Continuity of Computing
Built on NVIDIA AI Enterprise and leveraging NVIDIA Blackwell architecture and NVIDIA BlueField DPUs for hardware-accelerated networking and security, Akamai can manage complex service level agreements (SLAs) between edge and core locations.
● The Edge (with more than 4,400 locations): Delivers fast response times for physical AI and autonomous agents. You'll leverage semantic caching and serverless capabilities, such as Akamai Functions (WebAssembly-based computing) and EdgeWorkers, to deliver model affinity and stable performance at the user touchpoint.
● Akamai Cloud IaaS and dedicated GPU clusters: The basic public cloud infrastructure enables portability and cost savings for large-scale workloads, while pods equipped with NVIDIA RTX PRO 6000 Blackwell GPUs enable high-intensity post-training and multimodal inference.
"New AI-native applications demand predictable latency and greater cost-effectiveness on a global scale," said Chris Penrose, global vice president of Enterprise Development and Telco at NVIDIA. "By operationalizing NVIDIA AI Grid, Akamai is building the connective tissue for generative, agencyal, and physical AI, and is moving intelligence directly into data, which will usher in the next wave of real-time applications."

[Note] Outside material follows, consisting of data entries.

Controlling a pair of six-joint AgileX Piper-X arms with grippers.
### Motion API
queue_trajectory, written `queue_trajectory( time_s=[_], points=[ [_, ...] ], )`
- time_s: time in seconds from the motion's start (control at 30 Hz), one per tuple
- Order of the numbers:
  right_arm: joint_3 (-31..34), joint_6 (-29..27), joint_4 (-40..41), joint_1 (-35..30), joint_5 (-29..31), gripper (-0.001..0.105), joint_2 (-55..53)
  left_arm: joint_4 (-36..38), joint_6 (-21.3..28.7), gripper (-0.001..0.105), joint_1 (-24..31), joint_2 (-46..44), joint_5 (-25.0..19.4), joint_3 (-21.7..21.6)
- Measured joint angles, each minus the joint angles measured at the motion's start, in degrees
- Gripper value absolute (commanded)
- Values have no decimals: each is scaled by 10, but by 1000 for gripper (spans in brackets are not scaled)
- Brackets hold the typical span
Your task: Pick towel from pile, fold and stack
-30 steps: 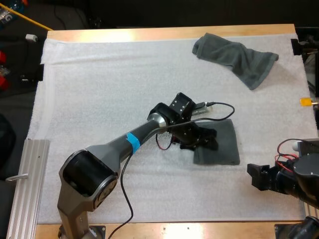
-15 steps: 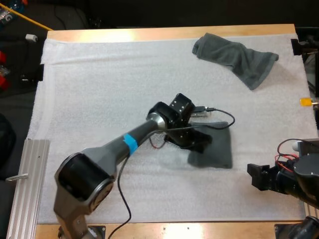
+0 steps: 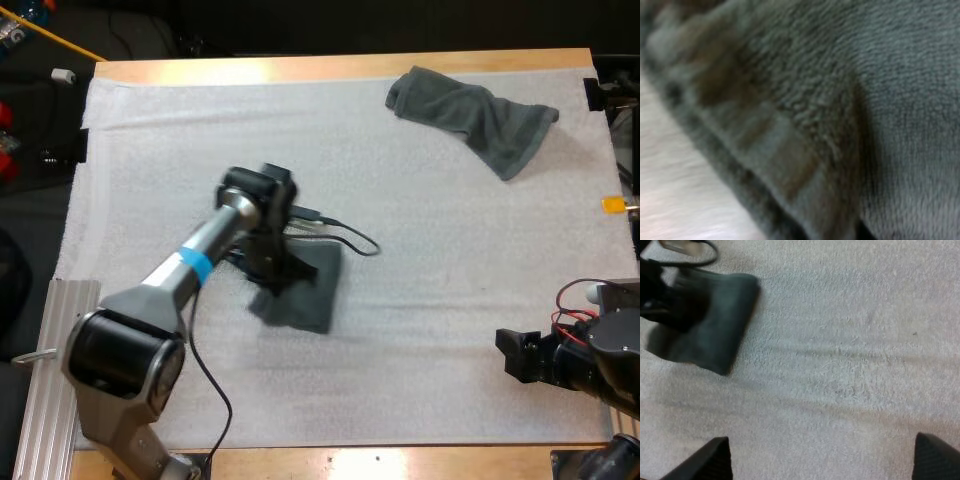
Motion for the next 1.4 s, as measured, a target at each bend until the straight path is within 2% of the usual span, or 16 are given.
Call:
queue_trajectory(
  time_s=[0.13,0.43,0.7,0.87,0.9,1.0,1.13,1.17,1.23,1.4],
  points=[
    [0,0,0,0,0,71,0,2,15,0,56,-16,-22,0],
    [0,0,0,0,0,71,0,2,64,0,180,-29,-110,0],
    [0,0,0,0,0,71,0,-14,96,0,264,-29,-126,0],
    [0,0,0,0,0,71,0,-19,102,1,282,-29,-126,0],
    [0,0,0,0,0,71,0,-22,108,3,282,-29,-126,0],
    [0,0,0,0,0,71,0,-29,114,20,282,-29,-126,0],
    [0,0,0,0,0,71,0,-31,118,58,282,-29,-131,0],
    [0,0,0,0,0,71,0,-33,119,64,282,-29,-136,0],
    [0,0,0,0,0,71,0,-33,121,69,282,-29,-142,0],
    [0,0,0,0,0,71,0,-38,120,69,282,-50,-148,0]
  ],
)
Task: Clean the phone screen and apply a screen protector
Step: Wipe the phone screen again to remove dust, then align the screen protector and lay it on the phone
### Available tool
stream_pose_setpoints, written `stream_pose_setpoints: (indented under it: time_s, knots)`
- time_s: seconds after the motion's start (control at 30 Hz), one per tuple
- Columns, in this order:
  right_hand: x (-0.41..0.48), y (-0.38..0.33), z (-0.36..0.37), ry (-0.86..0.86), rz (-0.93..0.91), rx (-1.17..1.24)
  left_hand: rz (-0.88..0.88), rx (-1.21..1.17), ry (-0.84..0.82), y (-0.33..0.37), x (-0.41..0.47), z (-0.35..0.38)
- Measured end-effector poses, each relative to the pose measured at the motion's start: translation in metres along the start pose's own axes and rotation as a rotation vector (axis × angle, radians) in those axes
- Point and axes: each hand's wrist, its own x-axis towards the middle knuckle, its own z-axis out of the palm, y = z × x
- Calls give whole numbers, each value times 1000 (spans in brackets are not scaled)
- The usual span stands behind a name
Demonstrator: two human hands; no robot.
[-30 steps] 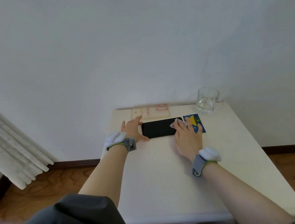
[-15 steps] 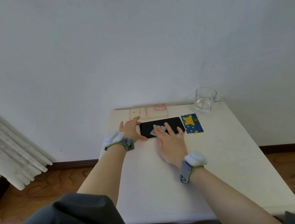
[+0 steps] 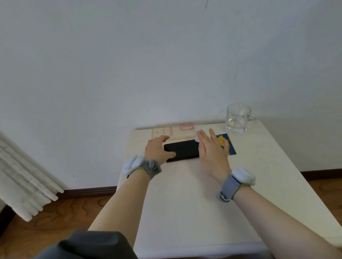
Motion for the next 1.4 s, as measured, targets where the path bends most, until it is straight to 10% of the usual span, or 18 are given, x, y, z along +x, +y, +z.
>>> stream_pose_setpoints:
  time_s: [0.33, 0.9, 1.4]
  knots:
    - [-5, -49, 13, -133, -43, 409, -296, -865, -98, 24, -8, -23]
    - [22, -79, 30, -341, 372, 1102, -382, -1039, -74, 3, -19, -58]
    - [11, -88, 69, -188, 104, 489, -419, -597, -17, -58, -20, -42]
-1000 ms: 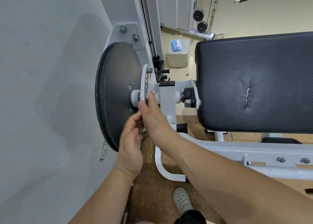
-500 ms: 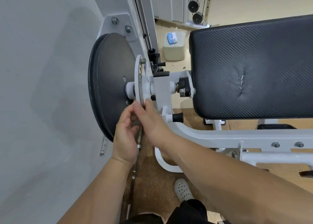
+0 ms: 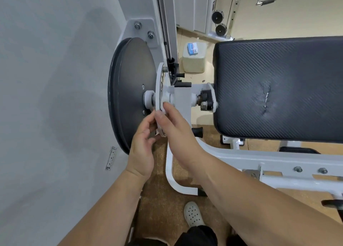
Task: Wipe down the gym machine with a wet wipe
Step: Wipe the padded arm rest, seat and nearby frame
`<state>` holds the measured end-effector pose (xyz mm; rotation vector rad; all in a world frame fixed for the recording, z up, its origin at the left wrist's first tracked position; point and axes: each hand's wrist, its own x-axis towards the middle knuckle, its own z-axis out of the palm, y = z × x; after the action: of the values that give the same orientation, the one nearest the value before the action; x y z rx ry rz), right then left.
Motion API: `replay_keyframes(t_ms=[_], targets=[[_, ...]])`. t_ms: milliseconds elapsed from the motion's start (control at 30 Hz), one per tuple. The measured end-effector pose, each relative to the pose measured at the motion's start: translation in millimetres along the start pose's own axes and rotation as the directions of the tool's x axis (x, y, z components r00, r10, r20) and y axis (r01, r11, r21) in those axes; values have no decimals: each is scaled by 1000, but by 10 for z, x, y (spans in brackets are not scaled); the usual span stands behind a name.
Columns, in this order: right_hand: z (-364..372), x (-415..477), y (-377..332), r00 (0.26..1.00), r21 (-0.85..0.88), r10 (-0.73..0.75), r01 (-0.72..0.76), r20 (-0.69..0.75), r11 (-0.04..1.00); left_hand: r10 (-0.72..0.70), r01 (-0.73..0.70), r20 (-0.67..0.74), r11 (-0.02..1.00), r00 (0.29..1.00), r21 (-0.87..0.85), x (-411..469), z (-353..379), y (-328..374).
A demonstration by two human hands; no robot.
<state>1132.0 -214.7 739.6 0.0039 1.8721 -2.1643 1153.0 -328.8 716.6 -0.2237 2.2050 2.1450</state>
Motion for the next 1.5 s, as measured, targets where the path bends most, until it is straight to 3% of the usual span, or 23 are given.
replay_keyframes(t_ms=[133, 200, 300, 400, 500, 600, 700, 767, 900, 1067, 1200, 1300, 1367, 1500], targets=[[-139, -74, -43, 989, -307, -121, 142, 84, 941, 31, -31, -1, 993, 1000, 113, -33, 68, 81], [-210, 24, -127, 966, -526, -177, 252, 191, 812, 28, -31, 21, 982, 999, 187, -53, 59, 87], [-313, 209, -223, 882, -773, -205, 470, 424, 425, -12, 2, 33, 954, 999, 299, -125, 47, 120], [-401, 359, -323, 817, -828, -150, 561, 557, -19, 4, 11, -26, 832, 1000, 554, -299, 72, 238], [-497, 453, -432, 761, -758, -103, 606, 641, -240, 49, 56, -114, 646, 992, 761, -494, 17, 322], [-564, 489, -472, 737, -720, -65, 631, 673, -289, 175, 46, -162, 529, 971, 848, -616, -80, 360], [-575, 470, -476, 745, -728, -49, 632, 665, -267, 346, -10, -136, 388, 928, 921, -631, -163, 363], [-586, 493, -494, 746, -728, -35, 637, 665, -254, 442, -40, -126, 347, 888, 937, -560, -234, 349], [-643, 613, -559, 728, -701, -13, 655, 686, -281, 485, -38, -160, 373, 860, 927, -230, -356, 269], [-656, 884, -772, 763, -722, 8, 615, 647, -317, 627, -240, -31, 343, 779, 908, 54, -362, -12], [-622, 1143, -971, 827, -796, 75, 557, 557, -235, 696, -315, -13, 342, 718, 885, 146, -413, -326], [-553, 1236, -981, 852, -832, 92, 524, 516, -182, 757, -388, 48, 278, 652, 879, 215, -483, -440], [-504, 1202, -966, 833, -807, 90, 552, 546, -211, 790, -430, 78, 245, 609, 869, 249, -523, -464], [-406, 976, -909, 709, -655, 115, 692, 696, -304, 822, -468, 61, 259, 566, 845, 279, -557, -508]])
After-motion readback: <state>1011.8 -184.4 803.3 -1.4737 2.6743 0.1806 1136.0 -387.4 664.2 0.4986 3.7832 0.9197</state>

Powering the next generation of real-time AI
Akamai is already seeing strong early adoption of Akamai Inference Cloud in compute-intensive and latency-sensitive industries:
● Gaming: Studios are implementing sub-50 millisecond inferences for AI-powered NPCs and real-time player interactions.
● Financial services: Banks rely on the web to do hyper-personalized marketing and provide quick recommendations when customers log in.
● Media and videos: Broadcasters use the distributed network for AI-powered real-time transcoding and dubbing.
● Retail: Retailers are adopting the network for in-store AI applications and associated productivity tools at the point of sale.
Driven by enterprise demand, the platform has also been validated by leading technology vendors, including a four-year service contract worth $200 million for a cluster of thousands of GPUs in a data center built specifically for enterprise AI infrastructure at the metropolitan edge.
Scaling AI Factories from Centralized to Distributed
The first wave of AI infrastructure was characterized by huge clusters of GPUs in a few centralized locations optimized for training. However, as inference becomes the dominant workload and companies across industries focus on building AI agents, this centralized model faces the same scalability limitations that previous generations of internet infrastructure encountered with media distribution, online gaming, financial transactions and complex microservices applications.
Akamai is addressing each of these challenges with a fundamental approach: distributed networks, intelligent orchestration, and systems specifically designed to bring content and context as close to the digital touchpoint as possible. The result has been an improvement in the user experience and a higher return on investment (ROI) for companies that have adopted this model. Akamai Inference Cloud applies the same proven architecture to AI factories, enabling the next wave of scalability and growth by distributing dense compute from the core to the edge.
For businesses, this means being able to deploy context-aware AI agents that are adaptable in their responsiveness. For the industry, this represents a model of the evolution of AI factories from isolated facilities to a globally distributed utility.